- [Exercise goal]:
Take the lines below beginning at the line that has "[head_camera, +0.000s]" and stopping after the line that has "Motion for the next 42", and print them exactly as they are, with no other lines.

[Dataset items]
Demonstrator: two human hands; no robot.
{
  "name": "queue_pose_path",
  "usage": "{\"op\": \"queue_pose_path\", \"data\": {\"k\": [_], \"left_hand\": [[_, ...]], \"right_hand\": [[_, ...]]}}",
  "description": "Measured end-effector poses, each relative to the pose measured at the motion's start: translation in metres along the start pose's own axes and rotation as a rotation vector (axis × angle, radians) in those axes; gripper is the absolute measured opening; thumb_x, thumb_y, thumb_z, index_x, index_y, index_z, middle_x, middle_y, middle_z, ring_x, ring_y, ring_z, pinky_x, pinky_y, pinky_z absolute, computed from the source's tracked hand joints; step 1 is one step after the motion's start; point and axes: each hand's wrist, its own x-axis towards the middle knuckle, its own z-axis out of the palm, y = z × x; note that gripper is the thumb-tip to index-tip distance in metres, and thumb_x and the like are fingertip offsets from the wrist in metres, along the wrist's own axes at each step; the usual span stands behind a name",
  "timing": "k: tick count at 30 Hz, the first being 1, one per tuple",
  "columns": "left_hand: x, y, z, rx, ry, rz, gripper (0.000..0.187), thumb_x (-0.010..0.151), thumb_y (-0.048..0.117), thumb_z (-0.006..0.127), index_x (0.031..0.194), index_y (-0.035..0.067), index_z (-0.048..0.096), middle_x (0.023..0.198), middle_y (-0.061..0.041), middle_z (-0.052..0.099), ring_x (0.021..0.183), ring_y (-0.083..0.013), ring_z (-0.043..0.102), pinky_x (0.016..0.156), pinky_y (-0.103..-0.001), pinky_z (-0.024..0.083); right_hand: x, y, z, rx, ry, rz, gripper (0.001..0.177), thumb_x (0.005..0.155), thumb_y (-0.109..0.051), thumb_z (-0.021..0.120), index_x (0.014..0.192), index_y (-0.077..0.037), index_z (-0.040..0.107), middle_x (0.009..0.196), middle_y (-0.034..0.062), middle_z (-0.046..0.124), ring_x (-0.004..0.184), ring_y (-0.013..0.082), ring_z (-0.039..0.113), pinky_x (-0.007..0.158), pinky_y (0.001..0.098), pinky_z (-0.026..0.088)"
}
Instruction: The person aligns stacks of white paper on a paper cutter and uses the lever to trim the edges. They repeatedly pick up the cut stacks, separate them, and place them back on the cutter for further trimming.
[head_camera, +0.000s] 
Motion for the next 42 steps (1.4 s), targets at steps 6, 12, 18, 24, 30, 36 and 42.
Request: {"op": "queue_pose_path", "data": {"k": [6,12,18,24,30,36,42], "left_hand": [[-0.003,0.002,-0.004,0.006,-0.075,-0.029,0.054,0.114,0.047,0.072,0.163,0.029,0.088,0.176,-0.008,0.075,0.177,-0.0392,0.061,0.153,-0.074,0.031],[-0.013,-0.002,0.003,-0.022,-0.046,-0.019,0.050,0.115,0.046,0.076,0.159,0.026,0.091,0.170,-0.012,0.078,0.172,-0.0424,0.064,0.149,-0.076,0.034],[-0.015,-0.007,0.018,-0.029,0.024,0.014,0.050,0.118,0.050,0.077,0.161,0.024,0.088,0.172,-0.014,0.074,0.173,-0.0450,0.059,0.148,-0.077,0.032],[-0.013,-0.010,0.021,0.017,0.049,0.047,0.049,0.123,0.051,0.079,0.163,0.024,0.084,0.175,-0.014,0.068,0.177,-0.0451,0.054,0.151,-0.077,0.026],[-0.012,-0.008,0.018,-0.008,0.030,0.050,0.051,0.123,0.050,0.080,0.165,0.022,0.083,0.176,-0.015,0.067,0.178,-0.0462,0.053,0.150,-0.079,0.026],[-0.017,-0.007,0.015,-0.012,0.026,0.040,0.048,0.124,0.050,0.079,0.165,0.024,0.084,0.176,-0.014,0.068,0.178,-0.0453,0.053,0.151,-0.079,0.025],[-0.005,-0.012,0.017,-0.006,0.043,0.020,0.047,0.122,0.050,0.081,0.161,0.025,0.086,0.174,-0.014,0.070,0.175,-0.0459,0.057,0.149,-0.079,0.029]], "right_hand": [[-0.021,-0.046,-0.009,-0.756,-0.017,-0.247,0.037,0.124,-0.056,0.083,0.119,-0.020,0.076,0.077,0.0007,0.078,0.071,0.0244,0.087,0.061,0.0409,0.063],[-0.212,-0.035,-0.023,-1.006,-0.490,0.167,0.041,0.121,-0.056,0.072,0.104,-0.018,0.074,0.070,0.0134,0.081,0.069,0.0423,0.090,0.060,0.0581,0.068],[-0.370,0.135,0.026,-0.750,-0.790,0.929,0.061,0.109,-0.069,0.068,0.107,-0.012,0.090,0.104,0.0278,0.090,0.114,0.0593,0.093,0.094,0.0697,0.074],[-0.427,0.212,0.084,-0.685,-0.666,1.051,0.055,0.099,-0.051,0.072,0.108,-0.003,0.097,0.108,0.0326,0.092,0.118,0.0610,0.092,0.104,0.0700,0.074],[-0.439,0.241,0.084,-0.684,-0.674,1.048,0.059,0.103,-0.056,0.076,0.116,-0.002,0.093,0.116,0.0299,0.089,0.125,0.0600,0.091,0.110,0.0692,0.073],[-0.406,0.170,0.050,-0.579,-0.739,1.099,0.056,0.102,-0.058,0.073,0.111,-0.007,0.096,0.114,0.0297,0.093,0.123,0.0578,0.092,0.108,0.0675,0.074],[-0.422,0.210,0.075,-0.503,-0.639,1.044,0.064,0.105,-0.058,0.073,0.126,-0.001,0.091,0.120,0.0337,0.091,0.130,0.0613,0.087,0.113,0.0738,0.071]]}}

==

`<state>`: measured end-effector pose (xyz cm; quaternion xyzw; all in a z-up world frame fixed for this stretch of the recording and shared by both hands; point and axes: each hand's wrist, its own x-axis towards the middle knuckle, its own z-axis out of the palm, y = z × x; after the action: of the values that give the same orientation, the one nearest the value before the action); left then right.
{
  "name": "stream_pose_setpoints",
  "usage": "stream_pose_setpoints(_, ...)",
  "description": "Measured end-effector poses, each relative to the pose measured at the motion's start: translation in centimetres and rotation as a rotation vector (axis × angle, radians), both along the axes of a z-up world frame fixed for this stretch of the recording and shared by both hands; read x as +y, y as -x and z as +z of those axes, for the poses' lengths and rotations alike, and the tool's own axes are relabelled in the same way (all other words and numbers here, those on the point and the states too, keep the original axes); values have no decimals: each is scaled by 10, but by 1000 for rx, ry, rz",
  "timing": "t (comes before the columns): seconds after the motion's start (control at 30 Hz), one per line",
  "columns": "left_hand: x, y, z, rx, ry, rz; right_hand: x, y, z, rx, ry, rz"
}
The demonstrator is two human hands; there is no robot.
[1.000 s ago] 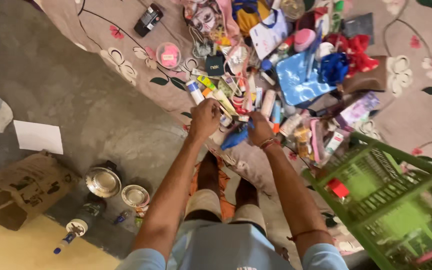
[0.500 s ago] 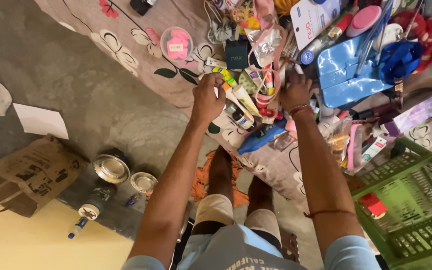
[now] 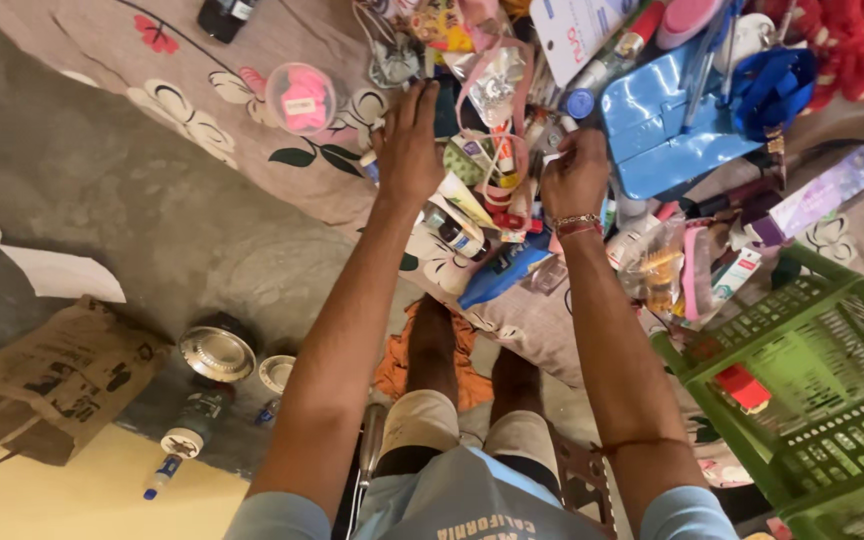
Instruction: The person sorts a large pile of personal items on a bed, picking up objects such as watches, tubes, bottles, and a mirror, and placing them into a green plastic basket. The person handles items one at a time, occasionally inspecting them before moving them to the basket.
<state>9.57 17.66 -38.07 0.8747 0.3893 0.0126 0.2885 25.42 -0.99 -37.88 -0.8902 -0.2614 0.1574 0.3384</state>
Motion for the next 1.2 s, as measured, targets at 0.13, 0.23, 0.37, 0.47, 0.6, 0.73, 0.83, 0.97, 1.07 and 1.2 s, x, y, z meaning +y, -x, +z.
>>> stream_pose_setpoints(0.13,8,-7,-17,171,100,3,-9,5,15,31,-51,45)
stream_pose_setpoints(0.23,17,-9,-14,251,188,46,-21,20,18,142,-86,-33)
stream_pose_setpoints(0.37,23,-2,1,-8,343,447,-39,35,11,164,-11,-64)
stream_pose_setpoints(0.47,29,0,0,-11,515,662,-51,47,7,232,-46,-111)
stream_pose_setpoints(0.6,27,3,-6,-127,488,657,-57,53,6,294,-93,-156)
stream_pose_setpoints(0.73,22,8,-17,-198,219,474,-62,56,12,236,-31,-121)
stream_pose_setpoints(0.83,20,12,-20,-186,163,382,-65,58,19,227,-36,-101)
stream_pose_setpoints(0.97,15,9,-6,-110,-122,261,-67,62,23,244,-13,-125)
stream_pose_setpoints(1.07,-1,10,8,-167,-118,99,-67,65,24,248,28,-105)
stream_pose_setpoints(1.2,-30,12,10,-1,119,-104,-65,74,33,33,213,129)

- [Task solution]:
[head_camera, +0.000s] 
Motion for the next 42 steps (1.4 s), targets at steps 6, 12, 18, 24, 30, 36 and 42.

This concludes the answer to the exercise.